Required action: Your answer should be the entire listing, printed exactly.

** Opening Data provided block **

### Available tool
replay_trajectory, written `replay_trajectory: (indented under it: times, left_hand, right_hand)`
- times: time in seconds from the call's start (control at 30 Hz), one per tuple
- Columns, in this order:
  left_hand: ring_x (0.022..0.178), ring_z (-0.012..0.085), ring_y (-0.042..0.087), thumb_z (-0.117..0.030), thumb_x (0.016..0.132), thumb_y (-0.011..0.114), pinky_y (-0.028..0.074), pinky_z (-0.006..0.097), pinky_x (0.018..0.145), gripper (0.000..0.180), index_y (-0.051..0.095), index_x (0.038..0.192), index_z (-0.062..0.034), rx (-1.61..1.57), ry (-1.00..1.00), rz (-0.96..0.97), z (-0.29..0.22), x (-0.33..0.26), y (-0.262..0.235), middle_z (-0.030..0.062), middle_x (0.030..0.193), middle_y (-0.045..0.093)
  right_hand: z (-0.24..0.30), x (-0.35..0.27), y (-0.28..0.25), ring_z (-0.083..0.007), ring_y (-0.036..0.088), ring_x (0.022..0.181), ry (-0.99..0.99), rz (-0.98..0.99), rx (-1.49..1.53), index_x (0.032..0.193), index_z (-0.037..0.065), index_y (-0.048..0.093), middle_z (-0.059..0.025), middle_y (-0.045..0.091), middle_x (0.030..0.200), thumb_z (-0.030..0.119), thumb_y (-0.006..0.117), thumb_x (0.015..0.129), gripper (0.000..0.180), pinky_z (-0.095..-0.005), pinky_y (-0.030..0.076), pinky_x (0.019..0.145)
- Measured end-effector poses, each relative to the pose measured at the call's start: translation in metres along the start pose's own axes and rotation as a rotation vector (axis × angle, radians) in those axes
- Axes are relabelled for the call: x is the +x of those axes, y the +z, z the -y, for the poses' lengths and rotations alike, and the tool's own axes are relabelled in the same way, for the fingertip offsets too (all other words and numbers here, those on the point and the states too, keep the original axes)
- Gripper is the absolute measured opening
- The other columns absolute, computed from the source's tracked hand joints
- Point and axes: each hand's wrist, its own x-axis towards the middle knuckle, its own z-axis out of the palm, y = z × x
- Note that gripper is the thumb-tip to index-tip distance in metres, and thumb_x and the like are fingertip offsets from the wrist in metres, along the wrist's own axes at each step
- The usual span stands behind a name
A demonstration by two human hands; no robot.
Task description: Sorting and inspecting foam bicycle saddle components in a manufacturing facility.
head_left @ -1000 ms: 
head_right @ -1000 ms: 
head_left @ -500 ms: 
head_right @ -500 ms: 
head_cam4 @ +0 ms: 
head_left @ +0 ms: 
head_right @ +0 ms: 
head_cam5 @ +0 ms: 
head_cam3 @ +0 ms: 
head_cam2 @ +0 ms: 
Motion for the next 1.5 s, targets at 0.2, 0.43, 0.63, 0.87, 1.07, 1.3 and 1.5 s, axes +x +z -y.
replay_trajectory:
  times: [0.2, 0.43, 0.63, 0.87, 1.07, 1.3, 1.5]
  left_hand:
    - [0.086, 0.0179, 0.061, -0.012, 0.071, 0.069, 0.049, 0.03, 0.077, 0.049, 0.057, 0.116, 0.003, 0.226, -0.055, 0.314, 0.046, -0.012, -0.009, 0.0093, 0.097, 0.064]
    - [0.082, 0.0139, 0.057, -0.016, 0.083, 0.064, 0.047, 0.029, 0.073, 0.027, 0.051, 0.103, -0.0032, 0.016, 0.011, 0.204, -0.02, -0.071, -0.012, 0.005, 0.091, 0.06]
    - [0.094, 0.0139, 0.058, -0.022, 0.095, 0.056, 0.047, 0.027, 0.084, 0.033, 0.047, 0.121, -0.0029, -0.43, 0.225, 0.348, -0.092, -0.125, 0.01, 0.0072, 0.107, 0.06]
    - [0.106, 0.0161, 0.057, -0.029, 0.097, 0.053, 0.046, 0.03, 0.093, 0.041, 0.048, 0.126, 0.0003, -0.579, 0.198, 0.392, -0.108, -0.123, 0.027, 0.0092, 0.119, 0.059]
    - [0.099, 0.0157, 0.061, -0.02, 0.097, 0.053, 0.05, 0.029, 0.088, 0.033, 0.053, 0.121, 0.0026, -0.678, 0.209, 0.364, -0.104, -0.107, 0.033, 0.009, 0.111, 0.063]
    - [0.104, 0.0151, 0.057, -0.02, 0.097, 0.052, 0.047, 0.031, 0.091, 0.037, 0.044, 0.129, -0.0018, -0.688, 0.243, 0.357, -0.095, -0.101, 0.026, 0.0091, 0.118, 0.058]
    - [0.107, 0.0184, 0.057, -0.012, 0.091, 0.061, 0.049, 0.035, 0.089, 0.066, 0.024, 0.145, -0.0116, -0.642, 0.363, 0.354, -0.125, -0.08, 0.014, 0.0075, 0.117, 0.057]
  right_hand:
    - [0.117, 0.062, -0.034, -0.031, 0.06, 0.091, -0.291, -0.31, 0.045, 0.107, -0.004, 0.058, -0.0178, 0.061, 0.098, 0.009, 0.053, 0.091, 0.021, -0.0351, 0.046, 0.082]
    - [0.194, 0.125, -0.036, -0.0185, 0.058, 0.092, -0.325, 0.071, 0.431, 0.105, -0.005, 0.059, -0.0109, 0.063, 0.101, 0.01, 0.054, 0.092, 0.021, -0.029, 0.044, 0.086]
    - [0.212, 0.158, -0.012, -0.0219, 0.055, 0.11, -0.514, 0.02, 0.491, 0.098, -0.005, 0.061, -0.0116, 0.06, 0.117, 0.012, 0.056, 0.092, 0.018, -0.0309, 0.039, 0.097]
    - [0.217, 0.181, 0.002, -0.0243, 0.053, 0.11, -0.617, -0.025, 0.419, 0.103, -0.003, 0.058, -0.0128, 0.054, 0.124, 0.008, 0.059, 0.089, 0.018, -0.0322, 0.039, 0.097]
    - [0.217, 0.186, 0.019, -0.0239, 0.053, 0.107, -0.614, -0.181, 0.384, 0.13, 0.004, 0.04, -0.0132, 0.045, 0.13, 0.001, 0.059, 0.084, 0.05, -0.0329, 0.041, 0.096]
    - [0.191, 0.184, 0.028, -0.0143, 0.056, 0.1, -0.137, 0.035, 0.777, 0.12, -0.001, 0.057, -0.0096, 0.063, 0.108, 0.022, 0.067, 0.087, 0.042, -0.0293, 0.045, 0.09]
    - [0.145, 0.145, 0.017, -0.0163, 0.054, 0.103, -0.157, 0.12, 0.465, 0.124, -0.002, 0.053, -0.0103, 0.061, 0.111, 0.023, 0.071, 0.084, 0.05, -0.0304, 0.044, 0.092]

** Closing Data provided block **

Task solution:
### Available tool
replay_trajectory, written `replay_trajectory: (indented under it: times, left_hand, right_hand)`
- times: time in seconds from the call's start (control at 30 Hz), one per tuple
- Columns, in this order:
  left_hand: ring_x (0.022..0.178), ring_z (-0.012..0.085), ring_y (-0.042..0.087), thumb_z (-0.117..0.030), thumb_x (0.016..0.132), thumb_y (-0.011..0.114), pinky_y (-0.028..0.074), pinky_z (-0.006..0.097), pinky_x (0.018..0.145), gripper (0.000..0.180), index_y (-0.051..0.095), index_x (0.038..0.192), index_z (-0.062..0.034), rx (-1.61..1.57), ry (-1.00..1.00), rz (-0.96..0.97), z (-0.29..0.22), x (-0.33..0.26), y (-0.262..0.235), middle_z (-0.030..0.062), middle_x (0.030..0.193), middle_y (-0.045..0.093)
  right_hand: z (-0.24..0.30), x (-0.35..0.27), y (-0.28..0.25), ring_z (-0.083..0.007), ring_y (-0.036..0.088), ring_x (0.022..0.181), ry (-0.99..0.99), rz (-0.98..0.99), rx (-1.49..1.53), index_x (0.032..0.193), index_z (-0.037..0.065), index_y (-0.048..0.093), middle_z (-0.059..0.025), middle_y (-0.045..0.091), middle_x (0.030..0.200), thumb_z (-0.030..0.119), thumb_y (-0.006..0.117), thumb_x (0.015..0.129), gripper (0.000..0.180), pinky_z (-0.095..-0.005), pinky_y (-0.030..0.076), pinky_x (0.019..0.145)
- Measured end-effector poses, each relative to the pose measured at the call's start: translation in metres along the start pose's own axes and rotation as a rotation vector (axis × angle, radians) in those axes
- Axes are relabelled for the call: x is the +x of those axes, y the +z, z the -y, for the poses' lengths and rotations alike, and the tool's own axes are relabelled in the same way, for the fingertip offsets too (all other words and numbers here, those on the point and the states too, keep the original axes)
- Gripper is the absolute measured opening
- The other columns absolute, computed from the source's tracked hand joints
- Point and axes: each hand's wrist, its own x-axis towards the middle knuckle, its own z-axis out of the palm, y = z × x
- Note that gripper is the thumb-tip to index-tip distance in metres, and thumb_x and the like are fingertip offsets from the wrist in metres, along the wrist's own axes at each step
- The usual span stands behind a name
A demonstration by two human hands; no robot.
Task description: Sorting and inspecting foam bicycle saddle components in a manufacturing facility.
head_left @ -1000 ms: 
head_right @ -1000 ms: 
head_left @ -500 ms: 
head_right @ -500 ms: 
head_cam4 @ +0 ms: 
head_left @ +0 ms: 
head_right @ +0 ms: 
head_cam5 @ +0 ms: 
head_cam3 @ +0 ms: 
head_cam2 @ +0 ms: 
Motion for the next 1.5 s, targets at 0.2, 0.43, 0.63, 0.87, 1.07, 1.3 and 1.5 s, axes +x +z -y.
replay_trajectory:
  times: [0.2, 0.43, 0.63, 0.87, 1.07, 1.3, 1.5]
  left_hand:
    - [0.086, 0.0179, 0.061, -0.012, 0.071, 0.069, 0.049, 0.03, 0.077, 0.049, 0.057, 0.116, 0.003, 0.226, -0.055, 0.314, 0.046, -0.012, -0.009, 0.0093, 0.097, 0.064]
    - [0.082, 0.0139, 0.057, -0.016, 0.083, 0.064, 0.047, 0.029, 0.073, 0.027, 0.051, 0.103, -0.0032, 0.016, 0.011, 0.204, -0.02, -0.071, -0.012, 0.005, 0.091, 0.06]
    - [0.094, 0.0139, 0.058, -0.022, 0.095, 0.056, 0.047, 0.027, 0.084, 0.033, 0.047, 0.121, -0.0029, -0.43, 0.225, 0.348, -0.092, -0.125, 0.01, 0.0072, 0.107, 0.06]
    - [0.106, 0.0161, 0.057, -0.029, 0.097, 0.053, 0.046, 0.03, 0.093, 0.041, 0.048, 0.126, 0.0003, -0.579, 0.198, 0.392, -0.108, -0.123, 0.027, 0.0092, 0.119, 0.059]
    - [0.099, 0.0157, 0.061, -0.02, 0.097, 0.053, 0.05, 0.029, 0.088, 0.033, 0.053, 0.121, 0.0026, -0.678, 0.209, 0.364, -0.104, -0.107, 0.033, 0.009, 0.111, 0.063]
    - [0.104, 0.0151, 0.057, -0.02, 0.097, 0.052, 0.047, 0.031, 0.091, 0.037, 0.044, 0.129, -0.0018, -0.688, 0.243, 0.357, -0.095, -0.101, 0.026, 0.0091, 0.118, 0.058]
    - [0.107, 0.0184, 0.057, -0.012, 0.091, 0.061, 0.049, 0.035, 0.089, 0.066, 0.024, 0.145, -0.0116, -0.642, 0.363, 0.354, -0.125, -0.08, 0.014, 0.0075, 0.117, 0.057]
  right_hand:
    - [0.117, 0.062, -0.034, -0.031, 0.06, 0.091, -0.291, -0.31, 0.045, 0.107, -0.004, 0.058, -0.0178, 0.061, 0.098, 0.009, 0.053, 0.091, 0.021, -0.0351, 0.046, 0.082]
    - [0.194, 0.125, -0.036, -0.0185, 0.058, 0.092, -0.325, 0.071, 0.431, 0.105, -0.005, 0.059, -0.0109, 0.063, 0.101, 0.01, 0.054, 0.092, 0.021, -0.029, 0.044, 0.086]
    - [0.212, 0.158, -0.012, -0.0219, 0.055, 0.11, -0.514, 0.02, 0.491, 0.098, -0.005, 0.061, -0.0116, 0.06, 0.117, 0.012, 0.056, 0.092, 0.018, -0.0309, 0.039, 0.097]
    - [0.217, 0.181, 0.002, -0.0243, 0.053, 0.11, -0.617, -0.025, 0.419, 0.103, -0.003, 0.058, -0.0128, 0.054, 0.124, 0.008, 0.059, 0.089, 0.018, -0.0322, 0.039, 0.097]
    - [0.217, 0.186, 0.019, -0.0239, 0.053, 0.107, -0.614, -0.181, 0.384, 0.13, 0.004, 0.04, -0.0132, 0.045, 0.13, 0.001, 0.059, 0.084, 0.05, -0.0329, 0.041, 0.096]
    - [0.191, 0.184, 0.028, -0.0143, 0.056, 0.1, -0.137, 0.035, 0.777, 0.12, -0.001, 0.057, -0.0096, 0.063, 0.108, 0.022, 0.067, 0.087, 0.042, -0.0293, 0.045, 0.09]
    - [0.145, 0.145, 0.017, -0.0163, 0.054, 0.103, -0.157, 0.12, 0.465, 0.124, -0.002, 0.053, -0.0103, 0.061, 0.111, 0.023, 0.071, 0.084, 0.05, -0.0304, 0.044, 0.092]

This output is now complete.